Tango Argentino > Cabeceo promotes better dancing

Discussion in 'Tango Argentino' started by jantango, Feb 8, 2013.

  1. UKDancer

    UKDancer Well-Known Member

    During the cortina? What, before the music for the next tanda has started to play? Such practice was more-or-less condemned here a few days ago as being an abomination, only for those so vulgar as not to care what they danced to. Hmm.
    opendoor likes this.
  2. doornail

    doornail New Member

    I must say that I use the cabeceo wherever I possibly can. It seems to me that there's a sliding scale between your basic blink-and-you-miss-it Buenos Aires cabeceo, via the yes-I-am-really-looking-at-you-nod-nod-nod British version, all the way up to mouthing would-you-like-to-dance and gesturing towards the dance floor in places where nobody's familiar with the cabeceo.

    Milongas then seem to naturally move along this sliding scale in the rough direction of the Buenos Aires end (a curious mixture of the super-subtle and yet completely unmistakeable). I don't think I know anywhere that has moved in the other direction along this sliding scale -- so my guess is that when people get used to the idea, they tend to discover it works for them.
    opendoor likes this.
  3. opendoor

    opendoor Well-Known Member

    The milongas jantango referes to most likely had a commonly known play list. These milongueros only showed up for specific tandas at a certain time. They never used to dance to other music than they had already done to a hundred times before in the same way.
  4. jantango

    jantango Active Member

    It's difficult describing the milonga atmosphere of Buenos Aires to those who have never been here.

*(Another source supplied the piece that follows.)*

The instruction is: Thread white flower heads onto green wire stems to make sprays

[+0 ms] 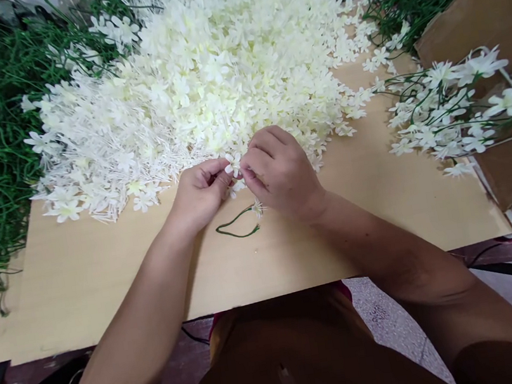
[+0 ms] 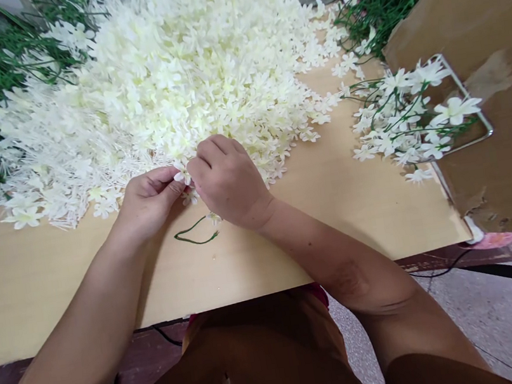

    There are 200 dancers on a Sunday at Lo de Celia. It's like being at the theater with a new scene every ten minutes. People are observing who arrived, who is going out to smoke, who is dancing with whom, and where a particular person is seated with whom you want to dance, etc.

    The tanda begins. Is it tango, vals or milonga? What orchestra? Do I want to dance this tanda? With whom do I want to dance? Is he/she looking my way? Shall I wait or look at another? There is a mental process. It's not just about getting on the floor to be seen.
    Lilly_of_the_valley likes this.
  5. jantango

    jantango Active Member

    You are making assumptions, all of which are incorrect.
  6. jantango

    jantango Active Member

    What is the reason the head movement replaced the verbal invitation at Buenos Aires dances in the early 1940s? To avoid public embarrassment when a girl's mother or other female escort refused to allow her to dance with someone. Let's not forget that all the men were standing in the middle of the floor, not seated at tables. All saw the rejection when he returned to the center.

    Later, the men invited with a head movement or movement of the lips (bailas?) in the direction of the intended partner and no one knew who was refused.

    The head movement is subtle. No one can see who the man has invited until they are together on the edge of the floor. It's a mutual agreement. It does not obligate anyone as the verbal invitation does, which usually results in an unpleasant situation.
  7. UKDancer

    UKDancer Well-Known Member

    So this is just a matter of being alert, and giving some attention to the people in the room during the cortina? Perhaps we can be identifying potential partners (who is here and where are they in the room), rather than actually getting the mirada/cabeceo underway?

    It is during the cortina that I am assessing the prospects for the next tanda. If a group of followers are deep in conversation at this point, I assume that they have come to chat, not to dance. And by and large, I observe that they don't dance much.
  8. twnkltoz

    twnkltoz Well-Known Member

    Something similar happened to my husband. He was at a milonga and didn't feel like dancing so he was looking at his phone. A woman he was not interested in dancing with was standing nearby, staring at him. He saw her out of the corner of his eye and refused to look. Finally, she walked over and tapped him on the shoulder and said rather obnoxiously, "Excuse me, but I've been trying to cabaceo you and you won't look up!" He said no. Oy. The cabaceo means nothing if you don't respect the whole process. What is much more valuable than whether you ask with your eyes vs. your mouth is watching body language. If a person won't look at you, don't ask them unless you know for a fact they like dancing with you and are just being obtuse. How hard is that?
  9. LKSO

    LKSO Active Member

    Something like this occurs when there are different ways of asking for a dance at the same venue. For example, some people who ask directly, others use cabaceo, and others use chit chat before asking. You won't know which the person is using and responsive to unless you ask directly or chit chat because the cabaceo just looks like the person isn't aware of what's going on around him/her. But this is if you don't know the person.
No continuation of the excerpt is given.